→ **TASK TO COMPLETE**:
Find and copy every line in the records that includes the string "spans".

[Start of Attachment]

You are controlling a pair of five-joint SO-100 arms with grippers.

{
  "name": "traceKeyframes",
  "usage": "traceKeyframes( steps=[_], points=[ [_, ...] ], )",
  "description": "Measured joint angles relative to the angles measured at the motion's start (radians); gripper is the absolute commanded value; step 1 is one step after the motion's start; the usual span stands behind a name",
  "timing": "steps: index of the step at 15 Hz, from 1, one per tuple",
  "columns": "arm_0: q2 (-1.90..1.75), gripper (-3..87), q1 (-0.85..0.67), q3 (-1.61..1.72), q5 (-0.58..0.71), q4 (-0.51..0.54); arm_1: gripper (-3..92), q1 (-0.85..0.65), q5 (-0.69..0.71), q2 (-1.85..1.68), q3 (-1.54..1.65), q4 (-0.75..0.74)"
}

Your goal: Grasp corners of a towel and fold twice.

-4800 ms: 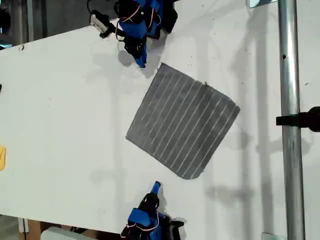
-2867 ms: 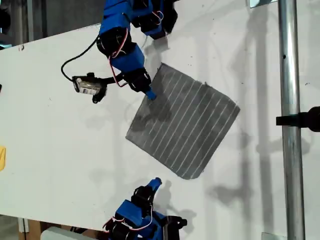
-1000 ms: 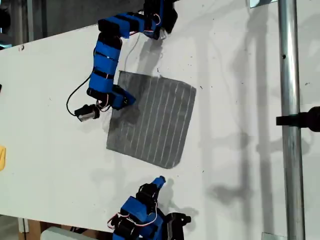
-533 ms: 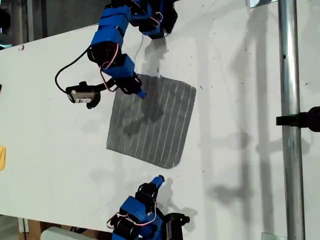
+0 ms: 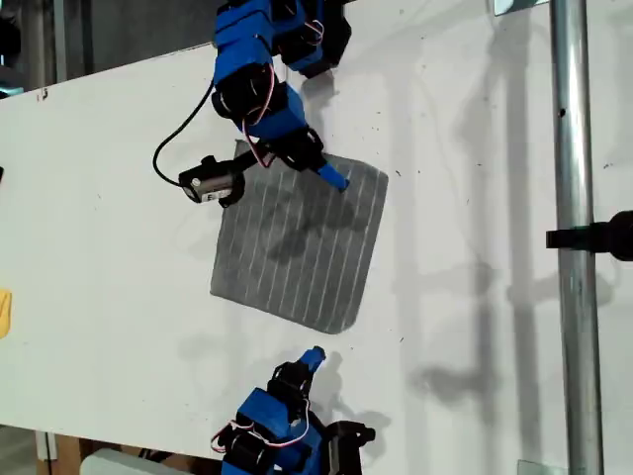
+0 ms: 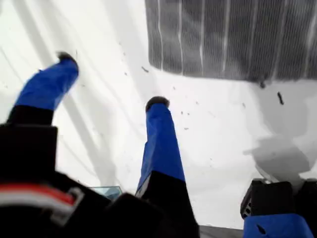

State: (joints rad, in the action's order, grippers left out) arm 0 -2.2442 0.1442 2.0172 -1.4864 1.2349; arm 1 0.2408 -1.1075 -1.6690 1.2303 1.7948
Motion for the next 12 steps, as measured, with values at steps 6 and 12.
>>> traceKeyframes(
  steps=[6,12],
  points=[
    [0.005,-2.9,0.0,0.0,0.0,-0.003,37.0,0.037,-0.117,0.109,0.364,-0.156],
    [0.02,-2.9,0.0,0.014,0.0,-0.034,33.5,0.061,-0.14,0.321,0.42,-0.379]
  ],
)
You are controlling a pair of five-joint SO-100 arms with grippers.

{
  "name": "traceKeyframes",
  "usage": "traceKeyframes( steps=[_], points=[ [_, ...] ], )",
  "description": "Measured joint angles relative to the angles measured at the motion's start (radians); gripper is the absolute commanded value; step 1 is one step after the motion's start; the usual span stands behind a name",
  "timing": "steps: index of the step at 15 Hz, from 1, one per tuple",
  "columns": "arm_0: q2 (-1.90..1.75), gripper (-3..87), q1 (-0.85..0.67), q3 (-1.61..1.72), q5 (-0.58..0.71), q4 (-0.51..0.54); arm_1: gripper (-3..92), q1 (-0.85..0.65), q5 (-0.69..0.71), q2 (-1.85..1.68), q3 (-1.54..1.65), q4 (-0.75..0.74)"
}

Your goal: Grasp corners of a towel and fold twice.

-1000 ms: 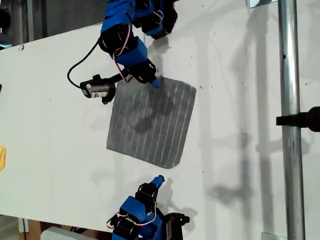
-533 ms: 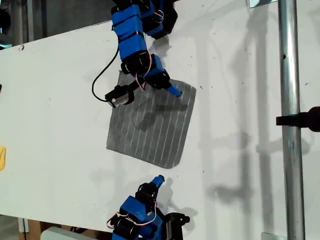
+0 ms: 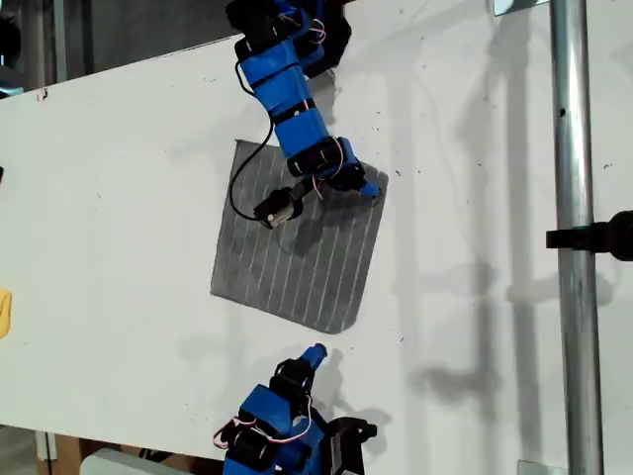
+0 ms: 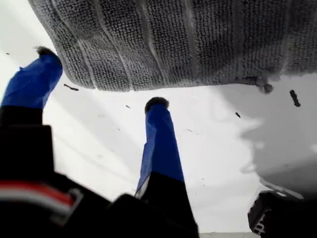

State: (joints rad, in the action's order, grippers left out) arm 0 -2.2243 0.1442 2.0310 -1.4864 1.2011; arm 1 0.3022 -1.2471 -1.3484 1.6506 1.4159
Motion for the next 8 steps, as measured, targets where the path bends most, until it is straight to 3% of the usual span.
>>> traceKeyframes(
  steps=[2,5,8],
  points=[
    [0.0,-2.9,0.0,0.003,-0.002,-0.008,26.8,-0.002,0.0,0.038,0.0,-0.037],
    [0.0,-2.9,0.0,0.015,-0.011,-0.011,7.2,-0.005,-0.002,0.094,0.0,-0.083],
    [0.0,-2.9,0.003,0.037,-0.028,-0.02,-0.2,-0.018,-0.003,0.123,-0.023,-0.13]
  ],
)
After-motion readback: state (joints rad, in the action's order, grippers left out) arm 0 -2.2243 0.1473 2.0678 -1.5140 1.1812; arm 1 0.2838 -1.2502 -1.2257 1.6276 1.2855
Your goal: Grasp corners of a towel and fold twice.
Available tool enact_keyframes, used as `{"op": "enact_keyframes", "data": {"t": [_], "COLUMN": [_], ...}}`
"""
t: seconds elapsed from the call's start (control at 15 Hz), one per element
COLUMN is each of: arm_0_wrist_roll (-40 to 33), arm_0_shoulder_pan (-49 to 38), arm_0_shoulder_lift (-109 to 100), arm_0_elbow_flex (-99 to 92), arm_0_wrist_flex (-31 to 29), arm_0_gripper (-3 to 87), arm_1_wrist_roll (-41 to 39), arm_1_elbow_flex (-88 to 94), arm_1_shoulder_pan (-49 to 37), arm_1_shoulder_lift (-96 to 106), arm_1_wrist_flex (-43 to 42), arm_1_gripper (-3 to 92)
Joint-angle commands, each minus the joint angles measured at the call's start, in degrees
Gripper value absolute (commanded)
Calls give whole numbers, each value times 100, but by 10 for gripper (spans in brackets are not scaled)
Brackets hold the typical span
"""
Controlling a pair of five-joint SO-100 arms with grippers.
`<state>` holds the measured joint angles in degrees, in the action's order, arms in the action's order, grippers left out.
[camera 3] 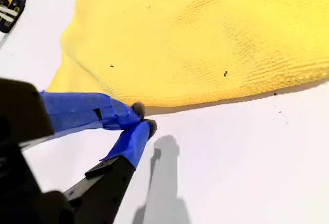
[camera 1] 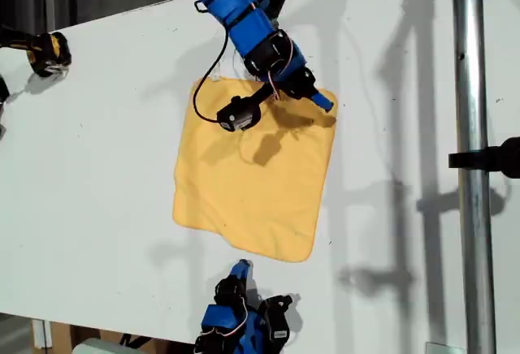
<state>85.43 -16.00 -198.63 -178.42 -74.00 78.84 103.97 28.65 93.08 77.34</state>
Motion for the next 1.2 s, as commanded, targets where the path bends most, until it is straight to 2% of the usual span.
{"op": "enact_keyframes", "data": {"t": [0.0,0.27,0.6,0.67,0.73,0.87,1.13], "arm_0_wrist_roll": [53,62,62,70,70,97,114], "arm_0_shoulder_pan": [-79,-35,-35,-35,-26,0,-9], "arm_0_shoulder_lift": [-35,-35,-26,-26,-26,-26,-26], "arm_0_elbow_flex": [-26,-26,-26,-26,-26,-26,-26], "arm_0_wrist_flex": [18,9,9,9,9,9,9], "arm_0_gripper": [7,6,6,6,5,4,3], "arm_1_wrist_roll": [431,536,457,387,299,264,229], "arm_1_elbow_flex": [105,79,-369,-633,-905,-1512,-1802], "arm_1_shoulder_pan": [35,9,53,26,-9,-62,-35], "arm_1_shoulder_lift": [-62,-650,-1731,-2136,-2505,-3041,-3252], "arm_1_wrist_flex": [-308,-773,-888,-879,-905,-765,-589], "arm_1_gripper": [406,396,382,351,281,28,-1]}}
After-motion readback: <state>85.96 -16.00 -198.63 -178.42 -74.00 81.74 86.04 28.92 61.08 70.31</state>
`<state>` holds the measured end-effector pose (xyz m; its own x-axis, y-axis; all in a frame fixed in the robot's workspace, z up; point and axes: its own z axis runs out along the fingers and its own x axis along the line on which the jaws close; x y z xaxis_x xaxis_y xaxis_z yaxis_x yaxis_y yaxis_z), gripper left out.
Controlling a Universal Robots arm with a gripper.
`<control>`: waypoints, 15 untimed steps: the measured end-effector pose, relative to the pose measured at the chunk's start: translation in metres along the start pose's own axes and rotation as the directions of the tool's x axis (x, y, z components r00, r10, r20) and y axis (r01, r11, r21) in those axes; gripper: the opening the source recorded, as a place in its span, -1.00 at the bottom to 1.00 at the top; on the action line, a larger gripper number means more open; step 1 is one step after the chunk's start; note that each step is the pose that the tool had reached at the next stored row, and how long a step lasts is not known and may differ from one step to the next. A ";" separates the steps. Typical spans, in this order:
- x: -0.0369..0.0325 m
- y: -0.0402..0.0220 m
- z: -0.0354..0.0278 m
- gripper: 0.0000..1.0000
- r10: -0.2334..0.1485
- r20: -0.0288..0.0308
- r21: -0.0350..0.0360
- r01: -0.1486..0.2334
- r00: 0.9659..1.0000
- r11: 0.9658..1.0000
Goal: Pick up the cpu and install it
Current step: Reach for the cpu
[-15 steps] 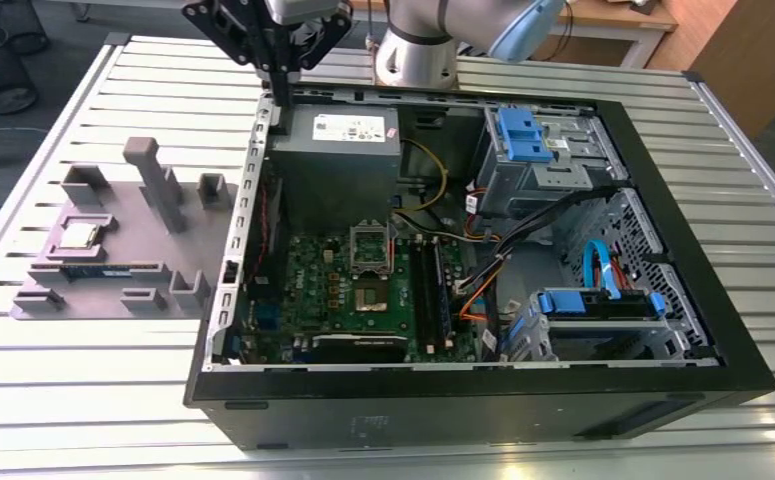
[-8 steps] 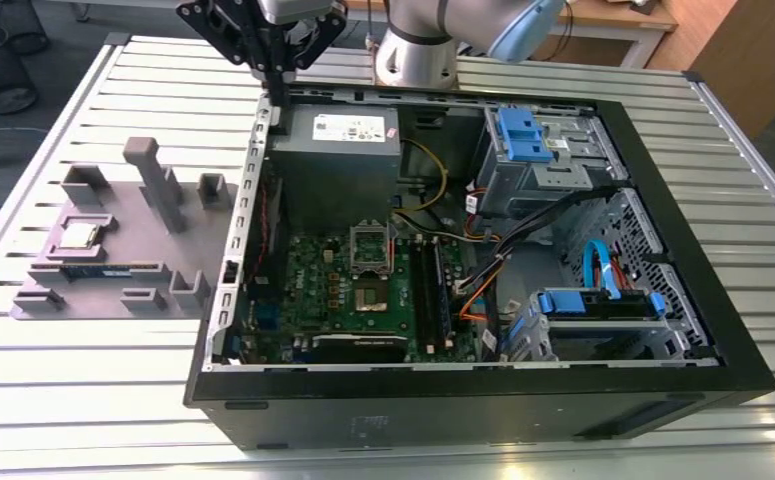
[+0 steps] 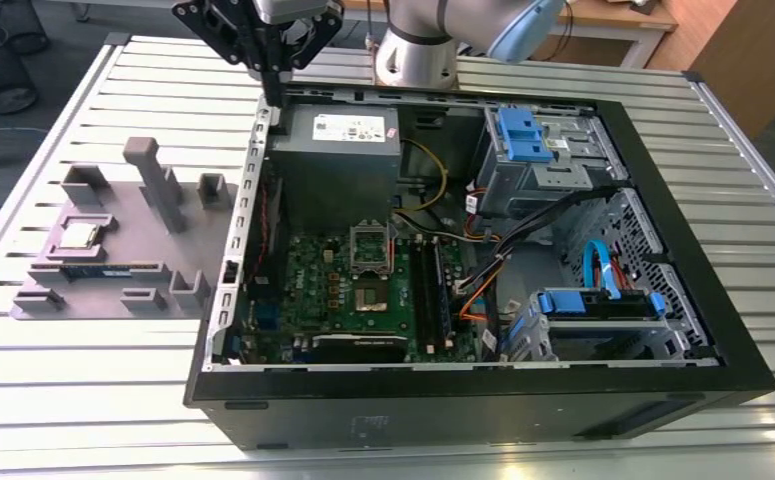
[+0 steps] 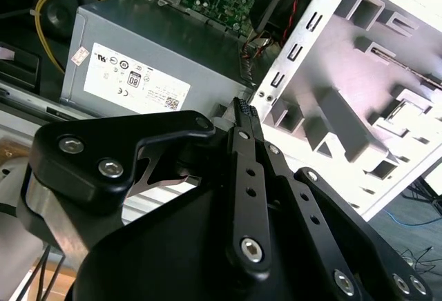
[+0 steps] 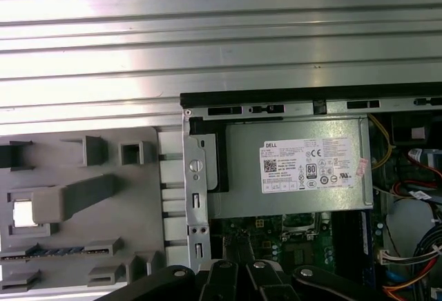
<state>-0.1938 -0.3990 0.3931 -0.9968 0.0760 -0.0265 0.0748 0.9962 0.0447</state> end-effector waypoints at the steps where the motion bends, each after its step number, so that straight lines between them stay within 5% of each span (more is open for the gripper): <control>1: 0.0008 -0.0001 0.0000 -0.79 0.000 0.000 0.000 0.000 1.000 1.000; 15: 0.0044 -0.0003 -0.0001 -0.79 0.000 0.000 0.000 0.000 1.000 1.000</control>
<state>-0.1982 -0.3989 0.3931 -0.9967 0.0761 -0.0265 0.0749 0.9962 0.0447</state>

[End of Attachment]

→ **RESULT OF THIS TASK**:
Calls give whole numbers, each value times 100, but by 10 for gripper (spans in brackets are not scaled)
`<control>`: waypoints, 15 untimed steps: the measured end-effector pose, relative to the pose measured at the chunk's start: translation in metres along the start pose's own axes and rotation as the directions of the tool's x axis (x, y, z components r00, r10, r20) and y axis (r01, r11, r21) in those axes; gripper: the opening the source recorded, as a place in its span, -1.00 at the bottom to 1.00 at the top; on the action line, a larger gripper number means more open; step 1 is one step after the chunk's start; note that each step is the pose that the tool had reached at the next stored row, and how long a step lasts is not known and may differ from one step to the next. A ";" separates the steps. Typical spans, in this order:

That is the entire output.